Planting Clues in Short Stories
In this lesson plan, students will learn about planting clues. This is over the short story, "The Purloined Letter" by Edgar Allan Poe.
Students will learn:
*To develop a mystery like "The Purloined Letter" by Edgar Allan Poe
*To search for clues in other assigned reading material
*To write their own short story where they can plant clues
"The Purloined Letter" by Edgar Allan Poe
*The information I have in the following section
*Paper for students to write their own short story where they plan clues
First, you will go over the following information with the students. You can also have students read "The Purloined Letter" by Edgar Allan Poe.
Then, you will show them how they can search for clues in other stories they read in their text books so they can understand what they read.
Finally, students will write their own short story where they plant clues for detectives to find.
When writers start planning their stories, they plant clues or items that the police and readers are searching for in different places. Sometimes, these clues are hidden inside something like bedposts, walls, loose bricks, etc. On the other hand, these clues are placed in the most obvious place to throw readers and the police off guard. The most obvious place is in plain sight.
The Purloined Letter
In the story, "The Purloined Letter" by Edgar Allan Poe, C. Auguste Dupin investigates a crime. The narrator and C. Auguste Dupin were sitting in the dark when Monsieur G --, the Prefect of the Parisian police, opened the door and entered. The Monsieur told them about the purloined letter that the minister stole and how they searched every place in the apartment but couldn't find it. He also mentioned how they took the tables and the bed apart to see if anything was hidden inside the posts or the legs.

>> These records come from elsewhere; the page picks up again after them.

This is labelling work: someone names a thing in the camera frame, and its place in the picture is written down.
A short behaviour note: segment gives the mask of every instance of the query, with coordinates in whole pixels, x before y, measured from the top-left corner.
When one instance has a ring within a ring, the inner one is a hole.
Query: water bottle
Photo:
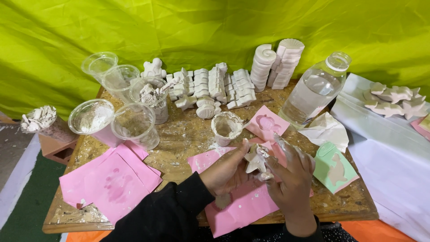
[[[278,115],[297,129],[306,126],[342,90],[351,57],[335,51],[311,66],[298,81]]]

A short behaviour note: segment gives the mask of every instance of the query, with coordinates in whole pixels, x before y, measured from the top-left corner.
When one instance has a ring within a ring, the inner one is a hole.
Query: orange fabric
[[[344,230],[359,242],[413,242],[412,238],[381,220],[340,222]]]
[[[360,242],[414,242],[415,240],[406,234],[382,222],[373,221],[348,221],[340,222],[342,227]],[[66,242],[99,242],[110,231],[75,232],[69,233]]]
[[[66,242],[99,242],[110,231],[73,232],[67,235]]]

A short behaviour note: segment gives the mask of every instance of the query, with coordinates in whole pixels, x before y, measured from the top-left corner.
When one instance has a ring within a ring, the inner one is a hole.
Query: plastic cup
[[[118,65],[118,57],[112,52],[99,52],[88,56],[81,65],[83,72],[92,75],[100,84],[106,72]]]
[[[130,97],[134,102],[142,102],[143,104],[152,107],[155,113],[155,124],[163,124],[169,118],[169,111],[167,109],[167,94],[169,89],[164,91],[160,100],[155,102],[143,102],[140,98],[140,91],[148,83],[151,84],[154,89],[162,88],[167,84],[165,80],[155,77],[137,80],[130,88]]]
[[[26,116],[27,117],[33,117],[35,109],[30,111]],[[49,123],[49,126],[36,130],[36,131],[27,131],[22,129],[24,133],[40,133],[41,135],[51,137],[53,139],[56,139],[57,141],[61,143],[69,143],[73,141],[76,138],[76,134],[73,133],[70,128],[67,126],[67,122],[64,121],[61,117],[56,115],[55,119],[52,119]]]
[[[124,105],[115,113],[112,132],[120,139],[130,140],[145,150],[155,148],[160,137],[155,129],[155,114],[141,102]]]
[[[140,77],[140,71],[133,65],[118,65],[109,69],[102,78],[101,85],[125,104],[132,103],[130,81]]]
[[[215,142],[219,146],[227,146],[237,138],[243,130],[242,120],[232,112],[220,112],[212,119],[211,128],[215,134]]]
[[[93,99],[81,103],[69,116],[70,129],[82,135],[90,135],[100,142],[117,147],[125,140],[117,138],[109,124],[114,119],[115,109],[112,103],[105,99]]]

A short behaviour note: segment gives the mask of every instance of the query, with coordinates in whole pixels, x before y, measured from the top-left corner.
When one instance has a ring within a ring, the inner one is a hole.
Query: white tablecloth
[[[351,73],[331,115],[351,131],[348,148],[380,219],[430,242],[430,142],[409,124],[417,117],[383,118],[365,108],[362,92],[370,83]]]

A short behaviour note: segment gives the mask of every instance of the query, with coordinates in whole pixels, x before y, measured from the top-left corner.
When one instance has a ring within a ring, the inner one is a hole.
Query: concrete floor
[[[33,133],[23,133],[19,124],[0,123],[0,191],[33,135]]]

This is an example of how the police tried to think the way criminals think and where they might hide things. As a result, they couldn't locate the purloined letter. They didn't look in the obvious place, which was in plain sight.
Sometimes searching for things in places such as bedposts or table legs that detectives believe suspects would hide things could lead to the hidden item. However, the documents or other items might not be there. Police investigators have to search all of the places they think a suspect would hide something including the most obvious places. That's usually where clues are planted.
When Dupin and the narrator searched the apartment, Dupin started using his way of thinking. He tried searching in the obvious places - in plain sight. As a result, he didn't have to tear the place apart to find it. He found the letter in an obvious place.
This story revealed two different ways detectives conduct investigations - searching the whole apartment and by thinking things through and searching in the obvious places first.
In the first way, the detectives tore up the apartment to search for the items.
In the second way, Dupin searched in the most obvious places - in plain sight. He didn't have to tear up the apartment.
You can grade the students on their participation in class and on their short story they wrote.